PINECONE_API_KEY = os.getenv["PINECONE_API_KEY"]
GROQ_API_KEY = os.getenv["GROQ_API_KEY"]
DIMENSIONS = 768


def load_data(file_path: str) -> dict:
    with open(file_path, 'r') as file:
        return json.load(file)


def initialize_pinecone(api_key: str, index_name: str, dims: int) -> any:
    pc = Pinecone(api_key=api_key)
    spec = ServerlessSpec(cloud="aws", region='us-east-1')

    existing_indexes = [index_info["name"] for index_info in pc.list_indexes()]

    # Check if index already exists; if not, create it
    if index_name not in existing_indexes:
        pc.create_index(index_name, dimension=dims, metric='cosine', spec=spec)

        # Wait for the index to be initialized
        while not pc.describe_index(index_name).status['ready']:
            time.sleep(1)

    return pc.Index(index_name)


def upsert_data_to_pinecone(index: any, data: dict):
    encoder = SentenceTransformer('dwzhu/e5-base-4k')
    
    for i in tqdm(range(0, len(data['id']), BATCH_SIZE)):
        # Find end of batch
        i_end = min(len(data['id']), i + BATCH_SIZE)
        
        # Create batch
        batch = {k: v[i:i_end] for k, v in data.items()}
        
        # Create embeddings
        chunks = [f'{x["title"]}: {x["content"]}' for x in batch["metadata"]]
        embeds = encoder.encode(chunks)

        # Ensure correct length
        assert len(embeds) == (i_end - i)

        # Upsert to Pinecone
        to_upsert = list(zip(batch["id"], embeds, batch["metadata"]))
        index.upsert(vectors=to_upsert)


def get_docs(query: str, index: any, encoder: any, top_k: int) -> list[str]:
    xq = encoder.encode(query)
    res = index.query(vector=xq.tolist(), top_k=top_k, include_metadata=True)
    return [x["metadata"]['content'] for x in res["matches"]]

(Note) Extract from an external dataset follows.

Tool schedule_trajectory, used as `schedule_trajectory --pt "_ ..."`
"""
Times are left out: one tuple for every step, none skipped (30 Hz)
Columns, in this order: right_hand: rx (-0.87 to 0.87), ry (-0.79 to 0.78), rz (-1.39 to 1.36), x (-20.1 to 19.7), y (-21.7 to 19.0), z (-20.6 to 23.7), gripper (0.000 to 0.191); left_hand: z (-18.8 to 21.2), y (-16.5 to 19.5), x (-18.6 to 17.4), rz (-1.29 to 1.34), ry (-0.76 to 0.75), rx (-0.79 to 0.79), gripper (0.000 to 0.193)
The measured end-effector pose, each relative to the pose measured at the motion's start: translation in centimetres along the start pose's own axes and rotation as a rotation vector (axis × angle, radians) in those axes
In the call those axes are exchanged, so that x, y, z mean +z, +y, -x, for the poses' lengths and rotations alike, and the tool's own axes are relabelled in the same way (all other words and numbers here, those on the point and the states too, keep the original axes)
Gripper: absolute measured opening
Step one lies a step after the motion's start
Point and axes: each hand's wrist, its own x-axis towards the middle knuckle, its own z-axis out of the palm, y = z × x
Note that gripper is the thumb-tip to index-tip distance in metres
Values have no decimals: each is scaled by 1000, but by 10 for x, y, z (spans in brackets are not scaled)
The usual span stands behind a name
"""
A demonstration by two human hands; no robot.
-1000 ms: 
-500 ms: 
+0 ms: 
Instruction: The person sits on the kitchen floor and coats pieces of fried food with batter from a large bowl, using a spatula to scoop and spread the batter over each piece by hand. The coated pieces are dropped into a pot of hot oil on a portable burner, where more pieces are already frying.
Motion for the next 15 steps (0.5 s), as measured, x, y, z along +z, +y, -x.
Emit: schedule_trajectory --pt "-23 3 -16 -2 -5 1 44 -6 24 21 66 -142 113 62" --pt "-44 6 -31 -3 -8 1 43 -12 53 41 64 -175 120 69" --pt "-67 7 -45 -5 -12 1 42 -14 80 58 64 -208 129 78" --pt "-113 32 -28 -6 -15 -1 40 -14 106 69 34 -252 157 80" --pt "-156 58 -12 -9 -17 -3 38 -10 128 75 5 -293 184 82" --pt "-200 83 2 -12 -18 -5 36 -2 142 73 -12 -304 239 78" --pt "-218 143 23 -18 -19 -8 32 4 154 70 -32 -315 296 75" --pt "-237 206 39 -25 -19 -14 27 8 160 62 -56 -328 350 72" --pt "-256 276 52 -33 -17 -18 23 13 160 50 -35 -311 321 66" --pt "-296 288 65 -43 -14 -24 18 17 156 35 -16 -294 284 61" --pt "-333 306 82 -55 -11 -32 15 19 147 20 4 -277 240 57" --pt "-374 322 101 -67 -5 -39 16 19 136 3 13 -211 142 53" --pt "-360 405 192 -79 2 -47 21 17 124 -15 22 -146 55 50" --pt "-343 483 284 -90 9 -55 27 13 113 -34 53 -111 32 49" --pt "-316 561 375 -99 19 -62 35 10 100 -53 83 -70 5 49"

def get_response(query: str, docs: list[str], groq_client: any) -> str:
    system_message = (
        "You are Anjibot, the AI course rep of 400 Level Computer Science department. You are always helpful, jovial, can be sarcastica but still sweet.\n"
        "Provide the answer to class related queries using\n"
        "context provided below.\n"
        "If you don't the answer to the user's question based on your pretrained knowledge and the context provided, just direct the user to Anji the human course rep.\n"
        "Anji's phone number: 08145170886.\n\n"
        "CONTEXT:\n"
        "\n---\n".join(docs)
        )
    messages = [
        {"role": "system", "content": system_message},
        {"role": "user", "content": query}
    ]

    chat_response = groq_client.chat.completions.create(
        model="llama3-70b-8192",
        messages=messages
    )
    return chat_response.choices[0].message.content


def handle_query(user_query: str):
    # Load data
    data = load_data(FILE_PATH)

    # Initialize Pinecone
    index = initialize_pinecone(PINECONE_API_KEY, INDEX_NAME, DIMENSIONS)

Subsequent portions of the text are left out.